Les vents sont aussi néfastes à ce moment-ci de l’année. « Dans l’avoine, entre autres, les orages importants qu’on a eu créent de la verse. Le vent et la pluie font coucher les tiges sur le côté. Si le grain est peu développé, il va se relever un peu, mais quand le grain est pesant, à maturité, non. Il s’aplatit et couché par terre, c’est très difficile à récolter avec la moissonneuse. Et les risques de contamination au contact la terre sont très élevés…. », énumère Stéphane Dufour. Le bilan est difficile à quantifier, mais les pertes seront importantes.  

« Pour l’alimentation des animaux, on va être correct. Je parle pour nous, mais pour les foins, on a été assez chanceux. On a démarré tôt en juin, on a fait la première coupe à temps. Certains producteurs vont trouver ça plus difficile… C’est costaud comme année! »
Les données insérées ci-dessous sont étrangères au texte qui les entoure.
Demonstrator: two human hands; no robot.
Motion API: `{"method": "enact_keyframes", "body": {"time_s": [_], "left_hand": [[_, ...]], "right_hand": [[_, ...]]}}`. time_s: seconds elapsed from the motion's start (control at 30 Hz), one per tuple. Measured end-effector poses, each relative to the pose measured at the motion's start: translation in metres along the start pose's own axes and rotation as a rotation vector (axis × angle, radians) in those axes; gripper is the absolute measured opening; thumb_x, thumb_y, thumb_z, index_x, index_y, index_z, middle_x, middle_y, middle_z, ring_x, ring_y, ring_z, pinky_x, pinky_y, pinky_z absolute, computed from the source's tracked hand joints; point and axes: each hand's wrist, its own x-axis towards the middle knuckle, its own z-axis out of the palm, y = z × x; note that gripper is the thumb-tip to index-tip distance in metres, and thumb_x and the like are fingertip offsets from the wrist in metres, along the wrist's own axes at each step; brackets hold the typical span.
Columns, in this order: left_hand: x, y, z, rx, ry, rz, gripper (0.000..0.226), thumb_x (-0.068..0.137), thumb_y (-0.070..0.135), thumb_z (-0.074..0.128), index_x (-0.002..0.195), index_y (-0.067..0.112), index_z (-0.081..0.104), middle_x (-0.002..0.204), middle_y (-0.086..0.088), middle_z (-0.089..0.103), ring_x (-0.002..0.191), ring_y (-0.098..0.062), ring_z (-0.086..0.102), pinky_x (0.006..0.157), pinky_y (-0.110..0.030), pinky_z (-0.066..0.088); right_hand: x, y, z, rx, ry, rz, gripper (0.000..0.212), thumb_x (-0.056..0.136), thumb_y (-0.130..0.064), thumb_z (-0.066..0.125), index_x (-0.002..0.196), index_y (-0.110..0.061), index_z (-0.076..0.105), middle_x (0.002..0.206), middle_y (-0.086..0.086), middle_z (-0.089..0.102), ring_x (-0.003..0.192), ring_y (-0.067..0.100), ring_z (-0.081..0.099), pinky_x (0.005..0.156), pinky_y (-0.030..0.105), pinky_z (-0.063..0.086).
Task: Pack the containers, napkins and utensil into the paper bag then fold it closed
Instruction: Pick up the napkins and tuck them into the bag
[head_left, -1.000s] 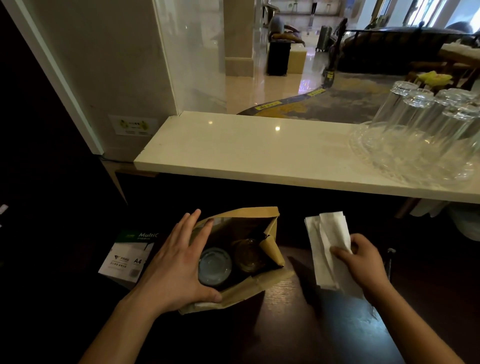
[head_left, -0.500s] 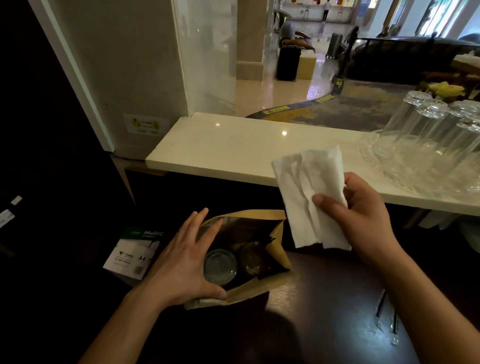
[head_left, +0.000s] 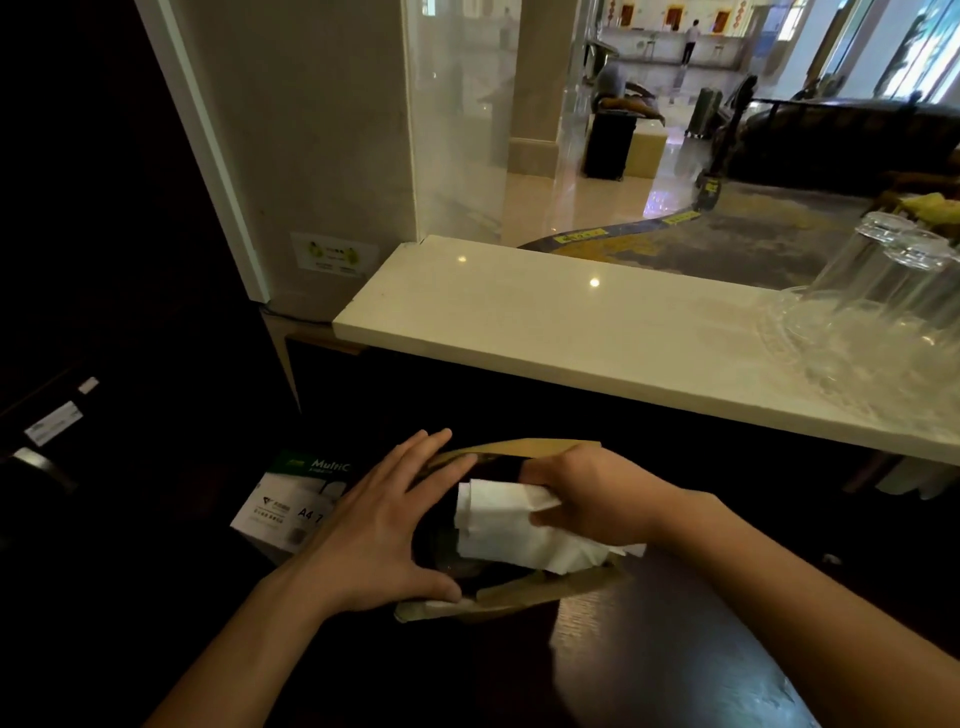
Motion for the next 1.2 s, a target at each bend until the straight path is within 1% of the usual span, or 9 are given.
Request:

En ce qui a trait aux Belles récoltes, qui produisent des céréales pour la consommation humaine (riz d’avoine, avoine en flocons, sarrasin…), on estime être en mesure de répondre à la demande. « On en fait  plus que nos besoins alors on espère avoir la quantité et la qualité nécessaire. Tout n’est pas perdu, mais il faut avoir un beau mois de septembre pour sauver la mise. Il faudrait qu’il commence à faire beau là! »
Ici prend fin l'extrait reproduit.